How did they make paint in the 1700s?

Answered by Tom Adger

In the 1700s, prior to the commercial production of paint during the Industrial Revolution, painters had to create their own paints from scratch. This involved grinding pigment into oil to create a suspension of small grains of pigment in the oil medium.

The process of making paint in the 1700s was quite labor-intensive and required a good understanding of the properties of different pigments and oils. The first step was acquiring the pigment, which could be sourced from various natural materials such as minerals, plants, or even animal sources. Common pigments used during this time included lead white, vermilion, ochre, and various earth tones.

Once the pigment was obtained, it had to be ground into a fine powder. This was typically done using a mortar and pestle, although larger grinding stones or mills could be used for larger quantities. The grinding process was essential to break down the pigment particles and create a smooth, consistent powder.

After grinding the pigment, it was then mixed with an oil medium to form the paint. Linseed oil was commonly used as the base medium due to its ability to dry and harden over time. Other oils such as walnut oil or poppyseed oil were also occasionally used. The oil acted as a binder, holding the pigment particles together and allowing them to adhere to a surface.

To create the paint, the pigment powder was gradually added to the oil, and the two were mixed together thoroughly. This was typically done using a palette knife or a grinding slab and muller. The artist would carefully grind and mix the pigment and oil until a smooth and consistent paste was achieved. The paste could then be further thinned with additional oil or other solvents to achieve the desired consistency for painting.

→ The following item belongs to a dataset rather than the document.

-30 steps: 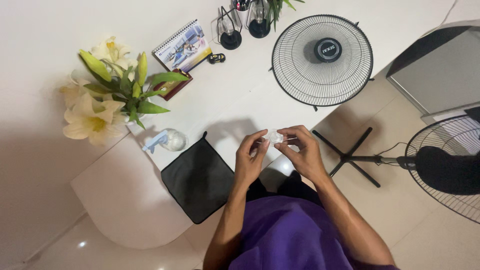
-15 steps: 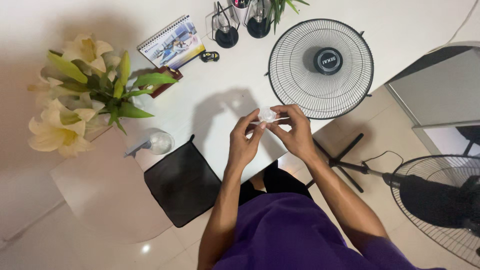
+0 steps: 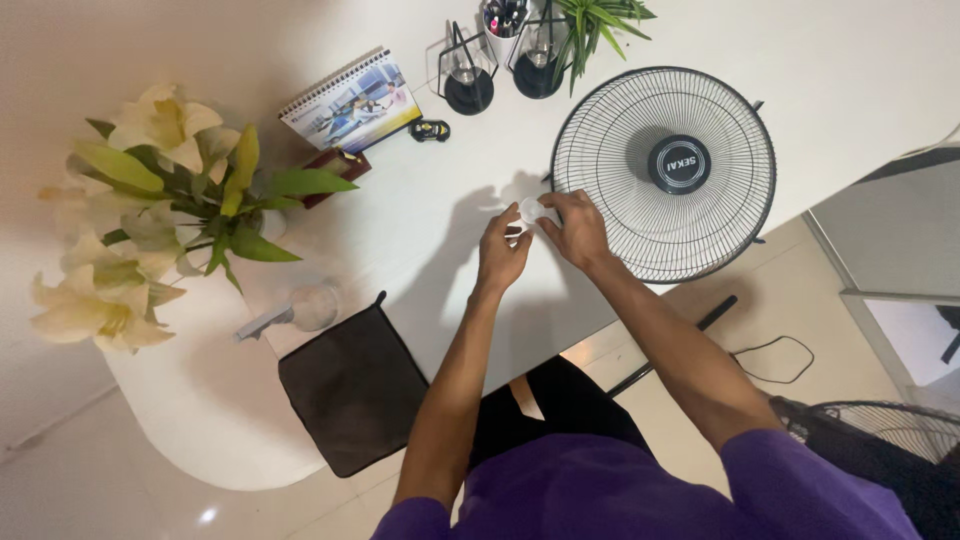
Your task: The person disassembles a standing fan by removing the front grille, the fan blades, and the rear grille. They place each component on a nearby table. The person then picks up a cloth and a spray bottle, preparing to clean the parts.
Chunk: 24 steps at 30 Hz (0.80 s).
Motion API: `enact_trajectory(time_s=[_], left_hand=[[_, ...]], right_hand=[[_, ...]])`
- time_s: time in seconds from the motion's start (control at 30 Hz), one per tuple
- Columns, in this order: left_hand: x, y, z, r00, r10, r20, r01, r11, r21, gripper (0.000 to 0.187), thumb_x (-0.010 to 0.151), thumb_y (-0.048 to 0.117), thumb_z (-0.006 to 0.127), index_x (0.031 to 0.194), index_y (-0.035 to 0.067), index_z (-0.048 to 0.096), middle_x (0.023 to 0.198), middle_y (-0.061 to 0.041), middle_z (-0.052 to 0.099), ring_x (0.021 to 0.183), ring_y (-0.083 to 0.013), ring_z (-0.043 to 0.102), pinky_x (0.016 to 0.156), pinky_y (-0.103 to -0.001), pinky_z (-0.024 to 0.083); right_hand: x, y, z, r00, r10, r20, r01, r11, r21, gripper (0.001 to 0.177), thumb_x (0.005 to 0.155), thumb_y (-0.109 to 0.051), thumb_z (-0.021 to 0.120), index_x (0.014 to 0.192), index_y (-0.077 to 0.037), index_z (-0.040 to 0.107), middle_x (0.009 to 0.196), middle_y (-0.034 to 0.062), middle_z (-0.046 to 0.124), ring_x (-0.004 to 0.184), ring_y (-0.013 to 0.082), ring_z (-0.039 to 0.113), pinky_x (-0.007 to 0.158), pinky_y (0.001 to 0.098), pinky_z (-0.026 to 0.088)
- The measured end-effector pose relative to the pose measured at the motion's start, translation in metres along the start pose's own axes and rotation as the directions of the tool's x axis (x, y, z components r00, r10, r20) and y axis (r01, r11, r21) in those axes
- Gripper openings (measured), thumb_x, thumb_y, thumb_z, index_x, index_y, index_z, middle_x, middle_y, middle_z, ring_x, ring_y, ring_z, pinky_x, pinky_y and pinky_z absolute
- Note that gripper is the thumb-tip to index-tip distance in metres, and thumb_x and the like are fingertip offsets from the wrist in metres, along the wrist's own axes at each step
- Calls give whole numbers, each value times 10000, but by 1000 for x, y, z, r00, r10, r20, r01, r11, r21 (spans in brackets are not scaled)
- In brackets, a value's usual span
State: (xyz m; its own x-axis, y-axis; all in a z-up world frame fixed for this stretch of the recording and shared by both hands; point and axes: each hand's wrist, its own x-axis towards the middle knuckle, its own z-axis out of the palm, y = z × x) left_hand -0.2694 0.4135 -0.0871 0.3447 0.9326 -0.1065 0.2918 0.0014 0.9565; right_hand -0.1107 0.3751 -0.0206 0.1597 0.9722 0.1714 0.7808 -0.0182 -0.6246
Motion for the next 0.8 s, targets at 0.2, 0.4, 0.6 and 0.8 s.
enact_trajectory(time_s=[0.2, 0.4, 0.6, 0.8], left_hand=[[23, -56, 42, 991, -104, -79, 105, 994, 6, 585, 863, 17, 700, 1423, 13, 533, 1333, -164, 589, 1036, -244, 684, 864, -333, 580], [22, -72, 50, 991, -2, -133, 9, 999, 51, 444, 895, 31, 693, 1332, -1, 624, 1306, -157, 619, 1035, -235, 685, 837, -327, 575], [20, -42, 41, 983, -34, -178, 71, 976, 205, 446, 905, 108, 753, 1332, 42, 638, 1215, -150, 624, 892, -221, 673, 814, -340, 571], [28, -17, 30, 993, 72, -93, -26, 907, 420, 504, 851, 174, 817, 1324, 104, 659, 1177, -122, 639, 1079, -318, 636, 906, -430, 528]], right_hand=[[13, 38, 43, 999, -47, 4, 47, 975, -216, 325, 764, -192, 833, 1063, -87, 759, 999, 94, 723, 993, 306, 574, 895, 437, 470], [16, 57, 60, 997, -71, -7, 65, 944, -322, 307, 781, -215, 812, 1063, -103, 765, 1078, 86, 700, 1068, 294, 536, 921, 430, 449], [-1, 59, 46, 993, -45, -106, 16, 965, -261, 419, 797, -198, 841, 1187, -96, 727, 1186, 77, 655, 1089, 295, 527, 927, 437, 427], [-24, 68, 27, 983, -50, -179, -23, 923, -383, 453, 824, -192, 856, 1247, -160, 695, 1376, 84, 569, 1330, 335, 447, 1066, 534, 338]])
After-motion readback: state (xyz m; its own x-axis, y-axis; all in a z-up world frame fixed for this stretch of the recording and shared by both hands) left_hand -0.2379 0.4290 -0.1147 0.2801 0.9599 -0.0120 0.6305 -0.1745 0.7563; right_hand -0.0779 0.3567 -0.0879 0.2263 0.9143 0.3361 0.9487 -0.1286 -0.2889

It’s important to note that the homemade paint had a relatively short shelf life. Without the addition of preservatives or stabilizers, the oil-based paint would gradually harden and become unusable over time. As a result, painters had to make fresh batches of paint each day or as needed, depending on their painting schedule.

Making paint in the 1700s involved grinding pigment into a fine powder and mixing it with an oil medium, typically linseed oil. This process required manual labor and knowledge of pigment properties, and the resulting paint had a limited shelf life, requiring painters to create fresh batches regularly.